# How to Tell if Your Blank T-Shirts are Good Enough



## Yahmed2 (Dec 11, 2017)

One of the most important things to know when running a t-shirt printing business is your fabric. How else will you be able to tell if your suppliers are providing you with blanks that are according to what you specified, or that you are confident you are supplying your customers with exactly what they think they are buying?

Here are a set of tests, that will not only allow you to be a master of your trade, but also to make sure that you don’t make a mistake when you source your next set of blanks:

*The Touch Test
*
This is not only the most simple and obvious one, but it is also very useful. A good quality 100% cotton ringspun t-shirt will always feel soft and firm to the skin. You can tell right away that a t-shirt is of bad quality if it feels too stiff, brittle, flimsy, coarse or even plasticky! 


*Pull Test
*
A good way to check whether a t-shirt is of good quality is by pulling on the fabric. This can be done mainly in two ways. 

You can check the rib quality, by gently pulling at the neck of the T-Shirt. If the rib is good, it should not look deformed after the pull test.

You can check the quality of the fabric as well when you do the pull test, by stretching the t-shirt and checking to see if the shape of the material alters. A good quality t-shirt should also not become deformed after being stretched.


*Scrunch Test
*
Grab a bit of the fabric and give it a good scrunch. Did it result in wrinkling? If your t-shirt cannot withstand one scrunch without wrinkling, how long do you think it’ll survive? A good quality t-shirt will never wrinkle easy.


*Weave Test
*
The weave is one of the more important tests. This allows you to really understand whether or not the fabric is good and well made. For example, if you were to buy 100% cotton T-shirts, you should know there are two main types: ringspun and carded. Ringspun is the softer, and of better quality whereas carded is a little rougher and of lower quality. If you look closely at both weaves, you’ll notice that ringspun is a much tighter weave with less fuzz and a smoother surface.


*Stitch Test
*
The stitch test can tell you how much care was put into the making of the T-Shirt. A good quality T-Shirt should have even stitching. If you check the insides, all stitches should be of the same colour and style, unless it’s in the design. If you pull at the seams, the stitches should be tight enough that no gaps can be seen.


----------



## Jayglover (Feb 25, 2018)

That’s valuable info. I have sample of t shirts coming in from overseas. This are things I’m definitely paying close attention too.


----------



## casablanca (Mar 1, 2013)

Am a manufacturer myself, I would not check the quality of the product the way it's been suggested. Presuming everyone here are into bulk purchasing of blank t-shirts to resell. 
Get the t-shirt washed and check for the following:
1. Shrinkage
2. Feel of the fabric pre and post 2-3 wash,softening agents wash way
3. Color Staining or bleeding
4. Does it retain it's shape
5. Loose threads post wash
6. Check if the t-shirt is actually cotton, spun yarn too gives a similar look and not easy for someone new in the industry to differentiate. T-shirts or any garment made from spun will pill.
7. Check the t-shirt for the size in measurement and do not go by the label.
8. In case of a colored t-shirt check for post wash fading
9. In case of a white t-shirt try the water absorbency test, if the cotton t-shirt absorbs water instantaneously then its peroxide bleach else its chlorine bleached. Chlorine bleached white t-shirts will get a yellow tint in due course of time.
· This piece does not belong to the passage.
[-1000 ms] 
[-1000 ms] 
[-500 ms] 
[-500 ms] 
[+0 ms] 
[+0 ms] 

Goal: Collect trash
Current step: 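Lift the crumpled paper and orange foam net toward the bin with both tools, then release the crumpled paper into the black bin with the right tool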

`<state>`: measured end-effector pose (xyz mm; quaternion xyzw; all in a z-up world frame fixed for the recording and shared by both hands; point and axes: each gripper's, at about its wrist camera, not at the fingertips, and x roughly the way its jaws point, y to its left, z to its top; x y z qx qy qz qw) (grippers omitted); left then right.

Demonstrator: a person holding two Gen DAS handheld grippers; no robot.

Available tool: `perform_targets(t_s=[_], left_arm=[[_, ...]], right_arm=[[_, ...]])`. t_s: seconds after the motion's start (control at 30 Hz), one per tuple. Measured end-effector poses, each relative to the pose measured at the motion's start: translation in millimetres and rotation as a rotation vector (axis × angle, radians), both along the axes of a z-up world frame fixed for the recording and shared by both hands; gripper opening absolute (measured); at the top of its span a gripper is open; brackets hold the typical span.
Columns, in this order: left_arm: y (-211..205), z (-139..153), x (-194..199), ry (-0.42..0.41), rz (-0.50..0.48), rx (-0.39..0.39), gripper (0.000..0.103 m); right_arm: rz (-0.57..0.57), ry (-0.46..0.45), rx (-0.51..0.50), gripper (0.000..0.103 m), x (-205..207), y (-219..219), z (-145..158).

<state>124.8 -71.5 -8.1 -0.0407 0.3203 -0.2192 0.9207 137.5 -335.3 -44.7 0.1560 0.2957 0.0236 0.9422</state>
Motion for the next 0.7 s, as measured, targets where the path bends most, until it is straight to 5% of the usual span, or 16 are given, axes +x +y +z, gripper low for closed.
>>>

All pure cotton t-shirt if stretched will never bounce back to it-s original shape immediately, it will take time, whereas synthetic fabrics will.

I suggest you should alway use a new quality of t-shirt yourself before introducing to your customers. If it looks good after a few wash then it's safe to presume its's good else bad.


----------



## linneasandel (Jul 16, 2019)

This is an awesome post and very useful for me. Thanks for sharing because I got so many valuable information through your article. Keep it up...


----------



## ketherinjonsson (Jun 17, 2017)

This is what i was searching for. In addition to having the ideal weight, the T-shirt also features a silicone finish . If you're just tapping your forehead and wondering what it is and why it's on your shirt, it's because the shirt is softer, shinier, and less creased. The treatment is carried out by soaking in a silicone bath, where the textile fiber is completely smoothed. The process can be compared to a softener that is added at the end of the wash. Silicone treatment, however, lasts even after repeated washing. In short, this shirt will not offend anyone, it is comfortable to wear and yet we all know that simplicity is beauty.


----------